By this point last year, I had probably read two books. Maybe three.
So far this year, I've read 21 books. My goal for the entire year was 20, so I'm about 8.5 months ahead of schedule.
I wish I could say the 10x leap was due to a lifestyle hack or a reset of priorities. In reality, I bought a Kindle.
For the first 27 years of my reading life, books were things with pages I held in my hand. Then my wife and I planned a vacation for this past January that would involve hours spent lying on the beach, and I had no interest in lugging all that weight.
So, I bought the lightest Kindle I could find. Around the time I finished my third book in two weeks, I began to suspect something about my reading habit had fundamentally changed.
Here's my theory.
In behavior science, there's a concept known as the intention-implementation gap. It's also called the knowing-doing gap.
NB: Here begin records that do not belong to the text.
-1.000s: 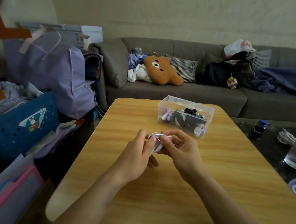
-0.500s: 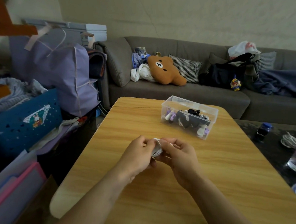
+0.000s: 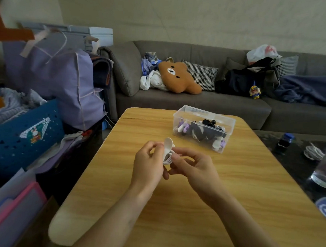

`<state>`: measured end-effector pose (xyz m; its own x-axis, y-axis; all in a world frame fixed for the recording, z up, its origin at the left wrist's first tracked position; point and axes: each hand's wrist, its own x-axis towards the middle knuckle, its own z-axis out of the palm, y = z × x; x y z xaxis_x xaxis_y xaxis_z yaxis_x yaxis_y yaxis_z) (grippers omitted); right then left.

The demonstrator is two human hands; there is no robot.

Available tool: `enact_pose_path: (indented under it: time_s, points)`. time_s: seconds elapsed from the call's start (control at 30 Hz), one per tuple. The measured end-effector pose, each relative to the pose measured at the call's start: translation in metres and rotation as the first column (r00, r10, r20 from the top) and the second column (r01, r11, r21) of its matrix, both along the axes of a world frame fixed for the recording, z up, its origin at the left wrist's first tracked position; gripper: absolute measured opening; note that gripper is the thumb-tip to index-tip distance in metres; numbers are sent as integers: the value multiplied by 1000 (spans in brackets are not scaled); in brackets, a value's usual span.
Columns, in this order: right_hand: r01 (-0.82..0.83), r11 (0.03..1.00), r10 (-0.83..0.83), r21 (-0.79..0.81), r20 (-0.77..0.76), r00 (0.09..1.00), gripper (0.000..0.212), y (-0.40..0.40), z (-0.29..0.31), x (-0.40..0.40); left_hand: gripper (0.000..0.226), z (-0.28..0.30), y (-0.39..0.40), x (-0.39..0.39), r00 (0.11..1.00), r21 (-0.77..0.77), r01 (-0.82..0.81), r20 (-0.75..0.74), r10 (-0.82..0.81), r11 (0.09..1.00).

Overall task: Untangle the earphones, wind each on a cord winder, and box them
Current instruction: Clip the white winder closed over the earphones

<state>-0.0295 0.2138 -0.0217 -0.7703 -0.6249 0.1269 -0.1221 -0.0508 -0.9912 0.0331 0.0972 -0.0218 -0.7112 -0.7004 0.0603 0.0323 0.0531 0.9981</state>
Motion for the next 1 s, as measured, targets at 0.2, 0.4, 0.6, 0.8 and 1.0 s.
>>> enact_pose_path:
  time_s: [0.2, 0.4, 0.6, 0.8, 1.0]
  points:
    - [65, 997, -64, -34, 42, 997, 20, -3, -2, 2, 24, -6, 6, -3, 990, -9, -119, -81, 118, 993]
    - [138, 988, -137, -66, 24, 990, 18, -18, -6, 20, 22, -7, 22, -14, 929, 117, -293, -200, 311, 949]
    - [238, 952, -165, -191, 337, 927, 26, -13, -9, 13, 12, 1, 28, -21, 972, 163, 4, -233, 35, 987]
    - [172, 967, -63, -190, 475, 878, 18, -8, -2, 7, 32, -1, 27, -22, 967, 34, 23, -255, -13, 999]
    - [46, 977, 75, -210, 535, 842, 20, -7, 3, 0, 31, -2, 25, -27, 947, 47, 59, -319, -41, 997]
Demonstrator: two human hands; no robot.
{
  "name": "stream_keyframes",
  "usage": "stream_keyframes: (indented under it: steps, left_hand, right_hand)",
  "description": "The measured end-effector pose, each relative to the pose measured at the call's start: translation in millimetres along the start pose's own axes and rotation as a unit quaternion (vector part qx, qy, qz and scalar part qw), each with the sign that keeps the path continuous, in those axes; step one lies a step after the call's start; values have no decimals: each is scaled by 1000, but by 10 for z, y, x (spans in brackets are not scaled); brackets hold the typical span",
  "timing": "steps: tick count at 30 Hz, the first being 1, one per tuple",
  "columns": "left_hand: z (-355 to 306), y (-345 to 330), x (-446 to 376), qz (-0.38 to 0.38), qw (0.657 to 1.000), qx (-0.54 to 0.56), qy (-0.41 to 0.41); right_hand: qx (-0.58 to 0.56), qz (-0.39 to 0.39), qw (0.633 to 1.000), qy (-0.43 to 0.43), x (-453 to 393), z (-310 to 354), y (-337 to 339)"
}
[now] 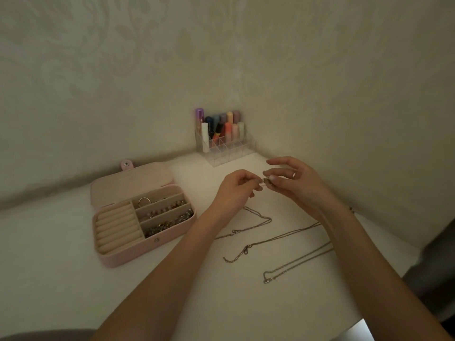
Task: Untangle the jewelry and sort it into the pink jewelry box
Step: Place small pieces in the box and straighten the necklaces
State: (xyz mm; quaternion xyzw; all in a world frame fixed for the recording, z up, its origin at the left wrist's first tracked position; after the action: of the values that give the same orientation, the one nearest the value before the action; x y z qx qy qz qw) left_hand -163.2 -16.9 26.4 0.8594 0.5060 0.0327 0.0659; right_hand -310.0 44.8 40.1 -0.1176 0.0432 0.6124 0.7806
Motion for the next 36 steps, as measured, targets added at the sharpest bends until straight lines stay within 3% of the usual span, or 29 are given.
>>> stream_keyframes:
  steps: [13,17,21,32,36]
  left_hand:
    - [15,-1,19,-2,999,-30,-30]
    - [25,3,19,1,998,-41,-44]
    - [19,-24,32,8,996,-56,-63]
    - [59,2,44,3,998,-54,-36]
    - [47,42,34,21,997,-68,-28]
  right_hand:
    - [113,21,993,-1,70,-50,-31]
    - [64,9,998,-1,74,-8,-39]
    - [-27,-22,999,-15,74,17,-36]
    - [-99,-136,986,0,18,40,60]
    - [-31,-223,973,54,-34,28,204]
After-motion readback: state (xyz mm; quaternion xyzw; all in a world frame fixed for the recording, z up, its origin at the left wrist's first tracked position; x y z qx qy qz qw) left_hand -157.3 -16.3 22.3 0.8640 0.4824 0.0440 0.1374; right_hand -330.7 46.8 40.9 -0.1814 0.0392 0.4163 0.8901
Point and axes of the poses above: each hand's wrist, its own x-axis away from the middle knuckle, its own y-axis out of the back of the hand, z = x × y, the point moved 1 cm from there along -x, towards the middle knuckle, and after that the axes turned 6 degrees about y, right-handed, at the moved point
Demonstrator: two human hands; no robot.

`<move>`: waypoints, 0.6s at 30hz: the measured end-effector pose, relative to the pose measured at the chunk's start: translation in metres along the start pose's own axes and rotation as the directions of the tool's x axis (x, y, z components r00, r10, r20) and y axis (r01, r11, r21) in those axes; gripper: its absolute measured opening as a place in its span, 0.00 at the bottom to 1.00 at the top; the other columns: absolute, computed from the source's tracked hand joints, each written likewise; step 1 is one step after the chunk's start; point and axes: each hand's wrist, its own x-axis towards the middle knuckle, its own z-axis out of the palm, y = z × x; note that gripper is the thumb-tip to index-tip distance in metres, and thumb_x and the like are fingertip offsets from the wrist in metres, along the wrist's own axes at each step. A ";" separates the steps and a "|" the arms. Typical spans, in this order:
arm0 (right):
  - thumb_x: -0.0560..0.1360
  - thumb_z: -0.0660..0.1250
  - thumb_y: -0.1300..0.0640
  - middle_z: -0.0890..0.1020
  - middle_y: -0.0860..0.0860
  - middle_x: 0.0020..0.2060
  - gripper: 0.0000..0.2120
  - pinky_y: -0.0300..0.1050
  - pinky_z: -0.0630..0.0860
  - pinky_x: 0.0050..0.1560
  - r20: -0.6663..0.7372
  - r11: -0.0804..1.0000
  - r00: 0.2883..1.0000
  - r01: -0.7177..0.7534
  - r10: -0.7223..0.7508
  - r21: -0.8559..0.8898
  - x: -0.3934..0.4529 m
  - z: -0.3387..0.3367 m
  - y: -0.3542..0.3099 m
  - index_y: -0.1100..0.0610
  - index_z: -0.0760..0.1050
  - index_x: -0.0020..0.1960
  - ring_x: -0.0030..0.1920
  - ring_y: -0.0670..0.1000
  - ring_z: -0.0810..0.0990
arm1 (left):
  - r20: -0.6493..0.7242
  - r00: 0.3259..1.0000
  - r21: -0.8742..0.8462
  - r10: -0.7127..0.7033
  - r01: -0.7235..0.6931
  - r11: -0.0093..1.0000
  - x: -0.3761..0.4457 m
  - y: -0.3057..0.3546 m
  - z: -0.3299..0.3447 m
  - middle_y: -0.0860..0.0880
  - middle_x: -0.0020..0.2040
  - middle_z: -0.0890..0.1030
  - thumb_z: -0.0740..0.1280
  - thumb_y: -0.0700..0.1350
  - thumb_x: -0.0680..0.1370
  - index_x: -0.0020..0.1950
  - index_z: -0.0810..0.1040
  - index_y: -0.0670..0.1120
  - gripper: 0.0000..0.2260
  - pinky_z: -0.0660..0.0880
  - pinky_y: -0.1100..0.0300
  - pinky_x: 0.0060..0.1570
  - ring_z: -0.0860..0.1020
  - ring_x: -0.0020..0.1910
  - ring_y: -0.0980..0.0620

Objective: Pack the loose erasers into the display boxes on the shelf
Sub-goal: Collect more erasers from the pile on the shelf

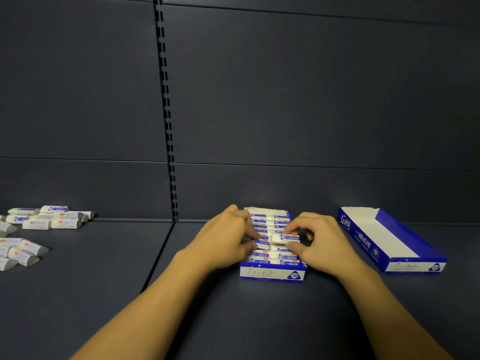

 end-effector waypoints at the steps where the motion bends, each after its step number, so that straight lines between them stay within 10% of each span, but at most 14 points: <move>1: 0.72 0.77 0.51 0.75 0.34 0.48 0.12 0.29 0.69 0.41 0.005 1.000 1.000 -0.004 0.004 -0.004 0.000 0.000 0.000 0.44 0.79 0.53 0.48 0.39 0.76 | 0.011 1.000 -0.003 0.001 -0.001 1.000 0.001 0.001 0.000 0.58 0.60 0.75 0.68 0.54 0.80 0.68 0.80 0.54 0.17 0.70 0.63 0.52 0.65 0.55 0.61; 18: 0.72 0.77 0.49 0.76 0.39 0.53 0.15 0.30 0.73 0.45 0.056 0.999 0.997 -0.041 0.043 -0.027 -0.003 0.002 -0.004 0.49 0.83 0.58 0.54 0.40 0.75 | -0.029 0.997 -0.043 -0.073 0.071 0.997 -0.002 0.010 0.002 0.56 0.62 0.79 0.72 0.52 0.78 0.63 0.82 0.53 0.14 0.70 0.65 0.53 0.69 0.58 0.60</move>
It refers to the difference between wanting to take an action, and actually performing that action.
Every year, on January 1, millions of people intend to start going to the gym. By March 15, how many have actually implemented the habit?
For most people, this gap exists because they over-rely on tactics that make it harder for habits to stick, and they under-rely on tactics that make it easier.
In Atomic Habits (book #9 this year), James Clear underscores this point when he adapts a quote from the philosopher Archilochus to observe, "You do not rise to the level of your goals. You fall to the level of your systems."
Things like willpower and mood are temporary, and will eventually run out. A system, once implemented, requires no energy to sustain. Systems are what close the intention-implementation gap.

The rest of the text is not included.